The input to the assembler is a Scheme list. This is (perhaps)
slightly less convenient than traditional assembler to write by hand,
but it is certainly easier to generate from a program than traditional
syntax.
Here is an example of its use:
;; Call the assembler and save the result
;; in a variable:
;;
>>(set! byte-code
(li-assemble '(
(decl x (ilocal 0))
(decl loop-count (ilocal 1))
(decl tn-2 (ilocal 2))
(decl tn-1 (ilocal 3))
(decl tn (ilocal 4))
(decl saved-x (ilocal 5))
(load x)
(store saved-x)
(iinc saved-x -2)
main-loop
(load 0)
(load loop-count)
[... much code omitted...]
) #f #f))
;; The assembled code:
;;
>> byte-code
"^Z6^E\204^E\376^C..."
;; And it can be disassembled. Notice that macros
;; like "(load x)" have been expanded into the most
;; efficient available opcodes, such as "(iload_0)":
;;
>> (pretty-print (li-disasm byte-code))
((0 iload_0)
(1 istore 5)
(3 iinc 5 -2)
(6 iconst_0)
(7 iload_1)
[...])
The assembler source code includes a complete table of Java VM
instructions mapping names to numeric opcodes and to a description of
the kinds of operands the instruction uses. I've found it very
convenient to use this data structure to generate C code. If your
project involves working with the Java instruction set -- I recommend
grabbing the assembler source and starting from that.
***
** A bytecode-compiler back-end is included in the snapshot.
****
For some time I've been experimenting with a C-like syntax for Scheme
called "ctax". Inspired by Java, I wrote a simple compiler back-end
for "ctax" (that is, syntax-tree->assembly). I added support
for "int" and "float" variables. Here is a typical use:
;; Here is some ctax for an unusual version of
;; fibonocci that takes its argument as a float.
;;
int
fib (float xp)
{
int x, tn, tn1, tn2;
x = xp;
for (x = x - 1; x; x = x - 1)
{
tn = tn1 + tn2;
tn2 = tn1;
tn1 = tn;
}
return tn;
}
;; This is a syntax-tree for that fibonocci
;; function.
;;
;; This syntax was generated by hand since the real
;; parser doesn't yet understand the "int" and "float" types
;; -- only the compiler back-end does.
;;
>>(define source '(fn int fib ((xp float)) ;; One float parameter.

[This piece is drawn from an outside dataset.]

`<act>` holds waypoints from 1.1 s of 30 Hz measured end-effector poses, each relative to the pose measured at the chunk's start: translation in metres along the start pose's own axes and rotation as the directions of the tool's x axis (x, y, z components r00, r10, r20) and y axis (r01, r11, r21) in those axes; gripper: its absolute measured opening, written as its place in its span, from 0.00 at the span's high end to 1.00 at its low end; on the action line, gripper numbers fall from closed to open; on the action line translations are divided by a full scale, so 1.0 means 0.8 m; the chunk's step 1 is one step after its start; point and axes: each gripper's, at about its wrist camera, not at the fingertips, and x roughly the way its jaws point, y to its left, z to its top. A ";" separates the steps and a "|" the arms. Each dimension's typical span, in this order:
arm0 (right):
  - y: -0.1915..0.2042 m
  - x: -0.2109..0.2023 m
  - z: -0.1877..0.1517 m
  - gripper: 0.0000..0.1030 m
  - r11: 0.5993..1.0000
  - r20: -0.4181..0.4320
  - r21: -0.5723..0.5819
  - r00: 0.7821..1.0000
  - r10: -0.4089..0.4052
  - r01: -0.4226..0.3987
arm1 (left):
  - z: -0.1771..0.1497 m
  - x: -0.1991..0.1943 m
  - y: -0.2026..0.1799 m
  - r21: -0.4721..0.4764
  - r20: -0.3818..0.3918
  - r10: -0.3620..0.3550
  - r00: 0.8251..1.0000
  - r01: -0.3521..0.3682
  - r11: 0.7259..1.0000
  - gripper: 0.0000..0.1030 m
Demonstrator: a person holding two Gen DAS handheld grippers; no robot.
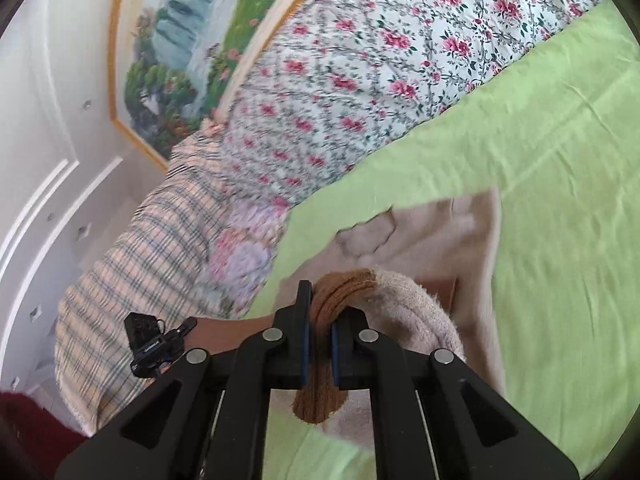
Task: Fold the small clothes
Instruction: 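Lay the hem over the collar with both grippers, then open both grippers and withdraw from the folded sweater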
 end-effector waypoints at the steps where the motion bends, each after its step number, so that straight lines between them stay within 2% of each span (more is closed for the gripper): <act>1: -0.007 0.017 0.013 0.91 1.000 -0.003 0.006 1.000 -0.013 0.013 | 0.007 0.013 0.010 -0.017 -0.004 0.008 1.000 -0.008 1.000 0.94; 4: -0.037 0.069 0.040 0.91 0.998 -0.015 0.044 0.999 -0.052 0.052 | 0.031 0.060 0.041 -0.057 -0.021 0.048 0.999 -0.049 0.997 0.94; 7: -0.069 0.114 0.051 0.91 0.985 -0.052 0.061 0.986 -0.155 0.159 | 0.045 0.111 0.071 -0.092 -0.061 0.092 0.994 -0.097 0.991 0.94; 11: -0.107 0.158 0.042 0.91 0.947 -0.121 0.050 0.943 -0.311 0.318 | 0.045 0.168 0.104 -0.117 -0.131 0.141 0.981 -0.156 0.981 0.93; 14: -0.126 0.170 0.033 0.90 0.928 -0.159 0.079 0.923 -0.350 0.365 | 0.034 0.202 0.126 -0.141 -0.197 0.173 0.965 -0.203 0.969 0.93; 15: -0.129 0.168 0.032 0.90 0.925 -0.161 0.099 0.924 -0.347 0.366 | 0.029 0.206 0.129 -0.151 -0.212 0.178 0.961 -0.213 0.965 0.92; 17: -0.125 0.150 0.032 0.86 0.930 -0.132 0.138 0.937 -0.323 0.340 | 0.020 0.196 0.127 -0.165 -0.209 0.164 0.964 -0.200 0.966 0.88; 18: -0.119 0.138 0.032 0.84 0.934 -0.109 0.143 0.943 -0.315 0.328 | 0.014 0.185 0.118 -0.166 -0.197 0.143 0.970 -0.177 0.970 0.84; 20: -0.097 0.114 0.028 0.73 0.941 -0.060 0.120 0.948 -0.312 0.317 | -0.002 0.164 0.097 -0.146 -0.195 0.120 0.973 -0.150 0.978 0.82; 22: -0.070 0.097 0.014 0.70 0.957 -0.028 0.086 0.961 -0.277 0.278 | -0.027 0.149 0.066 -0.126 -0.204 0.067 0.977 -0.094 0.988 0.74; 24: -0.046 0.105 -0.007 0.70 0.970 -0.085 0.014 0.967 -0.242 0.244 | -0.048 0.155 0.040 -0.102 -0.246 0.025 0.969 -0.051 0.993 0.71; 26: -0.028 0.136 -0.031 0.70 0.956 -0.203 -0.099 0.935 -0.290 0.275 | -0.060 0.175 0.022 -0.067 -0.305 0.021 0.952 -0.044 0.997 0.71; 28: -0.022 0.167 -0.041 0.70 0.925 -0.267 -0.198 0.891 -0.368 0.323 | -0.062 0.200 0.015 -0.006 -0.348 0.083 0.934 -0.091 0.996 0.71; 31: -0.045 0.185 -0.018 0.70 0.893 -0.272 -0.183 0.852 -0.447 0.411 | -0.031 0.222 0.036 -0.010 -0.339 0.129 0.932 -0.140 0.990 0.73; 33: -0.070 0.175 0.010 0.70 0.848 -0.214 -0.142 0.821 -0.530 0.511 | 0.005 0.224 0.058 -0.011 -0.292 0.218 0.931 -0.232 0.973 0.72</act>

;; Fib has four local variables:
;;
((tn2 int)
(tn1 int)
(tn int)
(x int))
;; Init some variables:
;;
((= tn2 (= tn1 (= tn 1)))
(= x xp)
;; Loop adding up pairs of fibonocci #s.
;;
(for (= x (- x 2))
x
(-= x 1)
(begin
(= tn (+ tn2 tn1))
(= tn2 tn1)
(= tn1 tn)))
;; All done.
;;
(return tn))))
;; Pretty-print the result of compiling the syntax-tree:
;;
>> (pp (cfn-compute-bytecodes (make-table) source))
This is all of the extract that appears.